> _ACTION ITEM_
Once you find the line containing "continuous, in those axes" in the data below, copy it and each following line exactly, up to and including the line containing "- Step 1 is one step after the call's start", and nothing else.

(Dataset entries)
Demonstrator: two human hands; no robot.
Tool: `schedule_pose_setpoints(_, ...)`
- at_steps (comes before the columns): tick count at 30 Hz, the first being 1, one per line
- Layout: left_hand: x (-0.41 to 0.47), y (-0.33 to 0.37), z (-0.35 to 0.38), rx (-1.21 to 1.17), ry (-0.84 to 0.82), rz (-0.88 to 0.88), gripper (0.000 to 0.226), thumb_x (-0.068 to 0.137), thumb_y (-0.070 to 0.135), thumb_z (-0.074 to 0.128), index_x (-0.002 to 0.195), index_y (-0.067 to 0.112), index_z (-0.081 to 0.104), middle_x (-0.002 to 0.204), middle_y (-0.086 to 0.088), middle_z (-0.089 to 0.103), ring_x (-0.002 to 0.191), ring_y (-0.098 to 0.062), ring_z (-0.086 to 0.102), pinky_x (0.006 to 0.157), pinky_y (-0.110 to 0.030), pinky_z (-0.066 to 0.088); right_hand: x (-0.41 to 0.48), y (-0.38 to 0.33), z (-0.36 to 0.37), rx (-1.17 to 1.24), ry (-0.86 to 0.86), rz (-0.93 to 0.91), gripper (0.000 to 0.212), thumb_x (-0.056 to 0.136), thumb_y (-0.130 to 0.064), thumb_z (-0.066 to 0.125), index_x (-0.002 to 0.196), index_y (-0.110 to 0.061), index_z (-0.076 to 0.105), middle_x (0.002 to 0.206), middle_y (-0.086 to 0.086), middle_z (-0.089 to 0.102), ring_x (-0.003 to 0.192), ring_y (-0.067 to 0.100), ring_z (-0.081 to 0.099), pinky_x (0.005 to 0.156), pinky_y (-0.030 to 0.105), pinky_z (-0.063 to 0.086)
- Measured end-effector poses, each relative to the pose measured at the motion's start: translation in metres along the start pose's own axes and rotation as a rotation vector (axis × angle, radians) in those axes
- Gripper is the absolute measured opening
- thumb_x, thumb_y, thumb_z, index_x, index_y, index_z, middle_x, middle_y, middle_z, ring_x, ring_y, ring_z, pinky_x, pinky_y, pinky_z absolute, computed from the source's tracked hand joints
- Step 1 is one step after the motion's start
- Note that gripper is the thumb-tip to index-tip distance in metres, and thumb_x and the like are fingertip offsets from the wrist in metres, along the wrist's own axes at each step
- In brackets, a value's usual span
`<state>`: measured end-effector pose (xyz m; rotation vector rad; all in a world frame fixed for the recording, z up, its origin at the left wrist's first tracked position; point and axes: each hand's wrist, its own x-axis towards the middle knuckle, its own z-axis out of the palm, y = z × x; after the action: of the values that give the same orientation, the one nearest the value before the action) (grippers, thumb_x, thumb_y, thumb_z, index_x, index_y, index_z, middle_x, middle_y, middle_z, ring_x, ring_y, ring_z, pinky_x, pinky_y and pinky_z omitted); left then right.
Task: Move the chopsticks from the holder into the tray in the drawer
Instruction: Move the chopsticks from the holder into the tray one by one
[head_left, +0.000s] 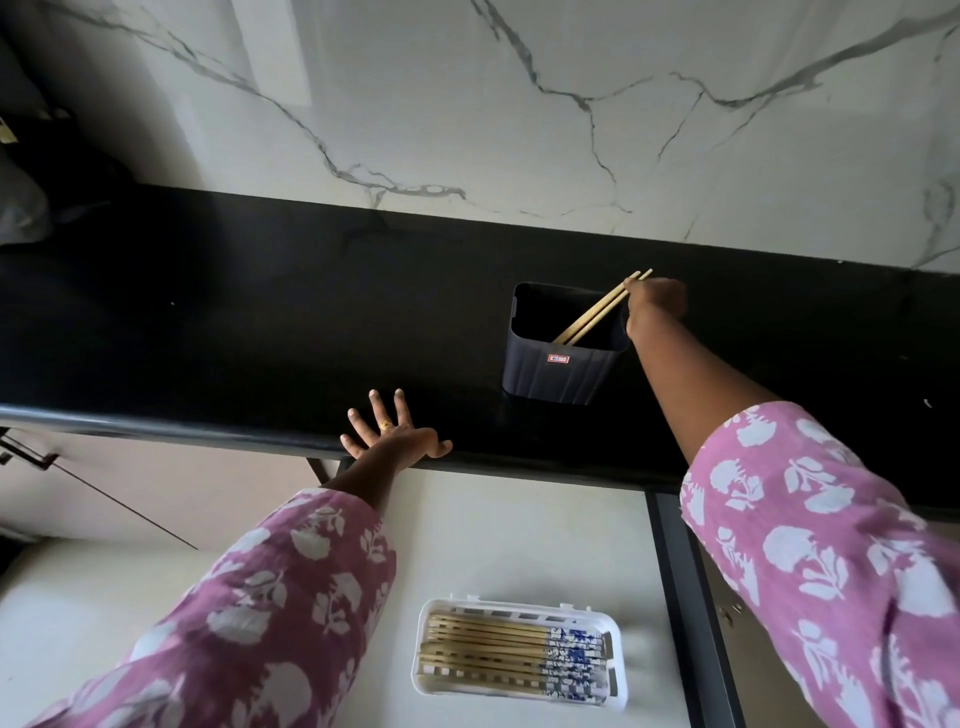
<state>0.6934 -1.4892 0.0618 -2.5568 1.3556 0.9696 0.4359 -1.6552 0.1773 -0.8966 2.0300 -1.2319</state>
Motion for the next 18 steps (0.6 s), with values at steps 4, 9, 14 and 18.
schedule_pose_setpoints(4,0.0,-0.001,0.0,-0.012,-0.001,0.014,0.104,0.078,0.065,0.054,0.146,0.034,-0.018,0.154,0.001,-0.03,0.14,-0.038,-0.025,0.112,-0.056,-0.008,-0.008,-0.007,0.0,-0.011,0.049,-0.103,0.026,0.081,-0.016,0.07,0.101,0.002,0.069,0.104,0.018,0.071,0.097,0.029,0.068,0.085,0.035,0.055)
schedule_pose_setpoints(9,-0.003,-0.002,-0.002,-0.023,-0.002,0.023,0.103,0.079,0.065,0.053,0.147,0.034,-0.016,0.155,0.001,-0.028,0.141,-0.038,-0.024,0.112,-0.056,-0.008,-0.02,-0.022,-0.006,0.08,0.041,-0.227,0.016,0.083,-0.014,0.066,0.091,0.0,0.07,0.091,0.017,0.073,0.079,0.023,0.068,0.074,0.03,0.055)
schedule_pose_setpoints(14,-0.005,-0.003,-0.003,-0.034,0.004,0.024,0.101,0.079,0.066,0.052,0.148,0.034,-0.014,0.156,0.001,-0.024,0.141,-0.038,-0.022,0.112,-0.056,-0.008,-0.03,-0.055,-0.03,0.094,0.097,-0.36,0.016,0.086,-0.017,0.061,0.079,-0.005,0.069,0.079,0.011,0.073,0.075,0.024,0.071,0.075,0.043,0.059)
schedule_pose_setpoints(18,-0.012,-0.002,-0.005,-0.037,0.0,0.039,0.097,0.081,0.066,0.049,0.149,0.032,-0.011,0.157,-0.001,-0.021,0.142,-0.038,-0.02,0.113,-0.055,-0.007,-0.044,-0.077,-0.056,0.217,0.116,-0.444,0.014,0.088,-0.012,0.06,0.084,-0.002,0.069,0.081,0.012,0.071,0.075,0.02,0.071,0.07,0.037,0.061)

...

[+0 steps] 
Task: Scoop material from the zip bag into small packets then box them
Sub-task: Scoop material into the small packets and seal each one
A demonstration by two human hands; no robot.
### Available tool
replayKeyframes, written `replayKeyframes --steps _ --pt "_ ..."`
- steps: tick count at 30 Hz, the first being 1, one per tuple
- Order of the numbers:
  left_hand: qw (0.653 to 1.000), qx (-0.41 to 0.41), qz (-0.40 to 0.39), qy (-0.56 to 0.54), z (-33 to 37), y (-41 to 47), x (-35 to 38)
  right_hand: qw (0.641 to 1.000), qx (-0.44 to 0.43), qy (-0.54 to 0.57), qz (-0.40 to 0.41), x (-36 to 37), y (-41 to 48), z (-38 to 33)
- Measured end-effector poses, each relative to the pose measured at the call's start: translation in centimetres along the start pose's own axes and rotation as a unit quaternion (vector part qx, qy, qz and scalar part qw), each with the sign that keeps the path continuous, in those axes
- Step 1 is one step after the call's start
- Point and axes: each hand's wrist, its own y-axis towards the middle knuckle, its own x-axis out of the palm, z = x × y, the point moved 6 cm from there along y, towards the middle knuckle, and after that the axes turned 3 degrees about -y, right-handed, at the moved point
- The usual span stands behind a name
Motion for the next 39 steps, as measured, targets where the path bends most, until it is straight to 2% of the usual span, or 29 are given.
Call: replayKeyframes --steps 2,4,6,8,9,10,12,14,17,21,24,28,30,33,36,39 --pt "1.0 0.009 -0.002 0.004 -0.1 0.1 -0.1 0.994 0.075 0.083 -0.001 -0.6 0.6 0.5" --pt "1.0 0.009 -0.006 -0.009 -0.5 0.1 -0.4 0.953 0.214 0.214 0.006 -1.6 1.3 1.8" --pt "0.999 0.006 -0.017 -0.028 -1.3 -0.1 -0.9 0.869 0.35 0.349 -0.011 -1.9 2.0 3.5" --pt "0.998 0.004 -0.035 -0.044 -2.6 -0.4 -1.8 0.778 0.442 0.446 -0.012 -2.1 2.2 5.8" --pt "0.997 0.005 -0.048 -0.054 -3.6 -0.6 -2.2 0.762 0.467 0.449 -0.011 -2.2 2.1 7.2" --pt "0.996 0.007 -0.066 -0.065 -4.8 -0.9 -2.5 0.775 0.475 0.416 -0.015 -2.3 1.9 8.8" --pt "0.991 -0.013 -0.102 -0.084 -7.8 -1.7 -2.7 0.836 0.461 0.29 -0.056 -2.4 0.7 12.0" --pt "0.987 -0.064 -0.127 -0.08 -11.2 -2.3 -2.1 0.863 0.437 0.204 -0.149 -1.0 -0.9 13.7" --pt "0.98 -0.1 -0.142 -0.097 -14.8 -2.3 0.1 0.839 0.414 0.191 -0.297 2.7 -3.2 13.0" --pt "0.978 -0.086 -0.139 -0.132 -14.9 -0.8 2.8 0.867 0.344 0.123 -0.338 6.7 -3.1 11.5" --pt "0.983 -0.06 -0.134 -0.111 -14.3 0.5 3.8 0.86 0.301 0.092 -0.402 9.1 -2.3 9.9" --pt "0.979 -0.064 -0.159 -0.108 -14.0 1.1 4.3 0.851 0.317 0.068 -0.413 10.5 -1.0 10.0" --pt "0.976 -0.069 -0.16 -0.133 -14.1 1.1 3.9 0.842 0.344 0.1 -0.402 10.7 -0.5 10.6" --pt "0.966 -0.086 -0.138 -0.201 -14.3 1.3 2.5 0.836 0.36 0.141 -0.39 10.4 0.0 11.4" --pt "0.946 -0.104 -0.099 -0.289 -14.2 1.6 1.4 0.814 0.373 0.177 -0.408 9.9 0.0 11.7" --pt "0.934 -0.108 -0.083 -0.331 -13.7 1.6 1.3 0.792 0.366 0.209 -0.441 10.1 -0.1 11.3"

> _WRITTEN RESPONSE_
- Measured end-effector poses, each relative to the pose measured at the call's start: translation in centimetres along the start pose's own axes and rotation as a unit quaternion (vector part qx, qy, qz and scalar part qw), each with the sign that keeps the path continuous, in those axes
- Step 1 is one step after the call's start

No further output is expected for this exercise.